Mark didn’t know how to answer the man. He was used to small-town hospitality, not downright unfriendliness. Nevertheless he smiled at the man and said, “Thanks for the warning, but I think I’ll enter just the same. It might be fun…and, you never know, maybe a dumb city driver like me might be able to learn something from these slick country plow-jockeys… I mean, truck drivers.”
The man said nothing, but glared at Mark with a pair of pitchfork eyes.
Outside, Mark walked purposefully back to Mother Load. “I’ll show them what a city driver can do,” he said under his breath. “Besides, I’ve been driving 20-plus years in all kinds of situations. How hard can one of these things be anyway?”
Although the entry table didn’t open until 8 a.m., Mark was there at 7:30 waiting for someone to take his money and enter him in the roadeo.
“Wow, you’re an eager beaver,” said the woman who eventually showed up at 15 minutes to the hour.
She smiled at him and said, “You’re not from around here, are you?”
Mark was amazed.
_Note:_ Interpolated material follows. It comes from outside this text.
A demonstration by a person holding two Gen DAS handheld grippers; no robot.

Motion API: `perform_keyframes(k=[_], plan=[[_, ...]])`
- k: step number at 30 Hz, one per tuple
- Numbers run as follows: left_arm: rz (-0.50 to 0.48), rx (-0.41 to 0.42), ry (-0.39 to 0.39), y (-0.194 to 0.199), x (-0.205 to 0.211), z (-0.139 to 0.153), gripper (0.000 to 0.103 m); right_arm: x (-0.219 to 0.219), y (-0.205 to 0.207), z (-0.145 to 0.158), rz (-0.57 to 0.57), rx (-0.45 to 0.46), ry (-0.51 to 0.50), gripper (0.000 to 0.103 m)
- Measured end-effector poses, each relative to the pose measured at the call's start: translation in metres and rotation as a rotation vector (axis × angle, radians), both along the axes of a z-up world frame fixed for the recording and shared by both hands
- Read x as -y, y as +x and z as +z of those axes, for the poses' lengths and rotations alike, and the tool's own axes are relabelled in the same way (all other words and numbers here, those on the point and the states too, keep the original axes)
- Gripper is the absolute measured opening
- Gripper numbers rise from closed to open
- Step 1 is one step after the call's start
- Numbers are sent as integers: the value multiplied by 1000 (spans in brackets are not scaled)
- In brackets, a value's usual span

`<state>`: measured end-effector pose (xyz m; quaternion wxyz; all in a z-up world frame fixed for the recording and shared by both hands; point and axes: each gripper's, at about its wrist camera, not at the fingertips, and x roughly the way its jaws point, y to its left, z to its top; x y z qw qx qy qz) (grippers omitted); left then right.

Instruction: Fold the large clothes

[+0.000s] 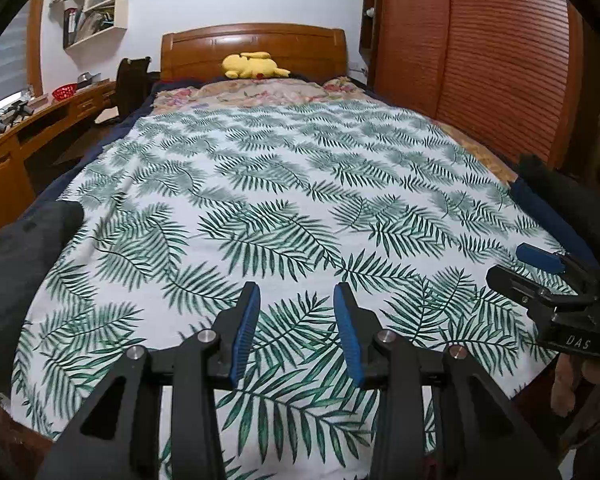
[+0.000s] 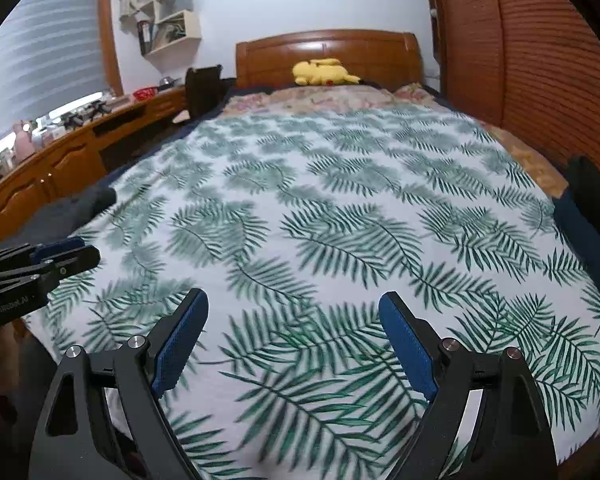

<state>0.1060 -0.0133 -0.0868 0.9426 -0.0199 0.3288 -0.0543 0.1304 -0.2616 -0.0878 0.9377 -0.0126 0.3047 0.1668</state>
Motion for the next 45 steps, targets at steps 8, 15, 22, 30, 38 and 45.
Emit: perform_keyframes(k=[8, 15, 22, 30, 38, 45], plan=[[36, 83, 4, -33, -11, 36, 37, -12, -25, 37, 8, 84, 22, 103], [48, 160, 5, -64, -13, 69, 37, -10, -53, 68, -16, 164, 19, 103], [51, 238, 0, -91, -14, 101, 38, -3, -80, 98, -32, 242, 30, 103], [62, 296, -2, -111, -14, 120, 38, 8, -99, 119, -59, 312, 38, 103], [68, 284, -2, -113, -13, 116, 38, 10, -101, 118, -62, 312, 44, 103], [72, 280, 1, -111, -11, 114, 39, 9, -101, 118, -61, 311, 44, 103]])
How obvious was it that he didn’t belong here? How much did he stick out from the rest of the drivers? “Why do you say that? Do I look that out of place?”
“No, it’s not that. It’s just that we get about ten entries a year and we’ve got room for more than 20. You being worried there wouldn’t be a spot for you, kinda sets you apart.”
“No need to be sorry. Just relax, take you time and enjoy your day.”
“Thanks, I will.”
“Now, what division are you entering in?”
“Is that your truck over there?” she asked, pointing at Mother Load.
At 9 a.m., the drivers gathered in a room in the fairgrounds rec hall for a meeting. The two main organizers went over the schedule for the day, letting drivers know that coffee and sandwiches would be arriving later in the morning and there would be an informal dinner after the awards were presented around five in the afternoon.
Then, after going over the rules, some of the drivers in the room were introduced. First up was 10-time champion Rob Goldrick. He stood up and gave the sort of confident wave that suggested he knew everyone in the room and where he stood in relation to every other driver there. They also introduced a man who the emcee said needed no introduction, Cyril Mitiuk. Mark turned his head and saw a slight wisp of a man slowly get to his feet. He was dressed in a faded pair of coveralls and when he waved, his boney right hand seemed to tremble from the effort.
They introduced a couple of other drivers and then came Mark’s turn. The emcee said his name and then added, “He’s from The City.”
Where Mark was from, The City could mean all kinds of things, but in Saskatchewan, The City meant only one thing…Toronto.Mark looked around and waved nervously. Everyone in the room was staring at him like he was not from The City, but from Outer Space. And that’s when the thought hit him: maybe a weekend in Regina wouldn’t have been that bad.